## WHAT THE TASK ASKS:
Which lines of the data include the string "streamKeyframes"? List them all.

## SOURCE DATA:
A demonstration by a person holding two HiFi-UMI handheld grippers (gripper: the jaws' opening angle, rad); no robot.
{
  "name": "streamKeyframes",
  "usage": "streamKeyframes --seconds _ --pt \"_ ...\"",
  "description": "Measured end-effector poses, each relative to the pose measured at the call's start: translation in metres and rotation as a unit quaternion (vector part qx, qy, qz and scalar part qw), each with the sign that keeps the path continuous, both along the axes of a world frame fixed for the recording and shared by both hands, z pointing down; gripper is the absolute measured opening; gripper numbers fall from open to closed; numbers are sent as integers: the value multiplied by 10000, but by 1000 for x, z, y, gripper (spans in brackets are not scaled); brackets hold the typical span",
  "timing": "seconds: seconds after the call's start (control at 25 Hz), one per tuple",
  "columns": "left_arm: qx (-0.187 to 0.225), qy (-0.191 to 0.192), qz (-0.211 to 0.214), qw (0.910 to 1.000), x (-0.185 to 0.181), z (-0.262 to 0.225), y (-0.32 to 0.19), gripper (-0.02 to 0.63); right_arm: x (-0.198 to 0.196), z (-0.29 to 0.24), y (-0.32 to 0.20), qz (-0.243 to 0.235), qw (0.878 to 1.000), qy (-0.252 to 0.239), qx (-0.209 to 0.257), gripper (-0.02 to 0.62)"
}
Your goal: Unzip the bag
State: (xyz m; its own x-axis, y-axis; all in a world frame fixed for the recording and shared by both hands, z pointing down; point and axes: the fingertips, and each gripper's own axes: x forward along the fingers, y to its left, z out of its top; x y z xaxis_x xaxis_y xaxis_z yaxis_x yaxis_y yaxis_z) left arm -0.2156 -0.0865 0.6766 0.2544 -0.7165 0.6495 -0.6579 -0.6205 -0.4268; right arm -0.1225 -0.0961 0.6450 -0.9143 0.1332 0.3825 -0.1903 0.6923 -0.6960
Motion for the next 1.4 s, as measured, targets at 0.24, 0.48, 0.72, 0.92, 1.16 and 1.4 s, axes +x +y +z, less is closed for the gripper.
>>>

## SOLUTION TO THIS TASK:
  "name": "streamKeyframes",
  "usage": "streamKeyframes --seconds _ --pt \"_ ...\"",

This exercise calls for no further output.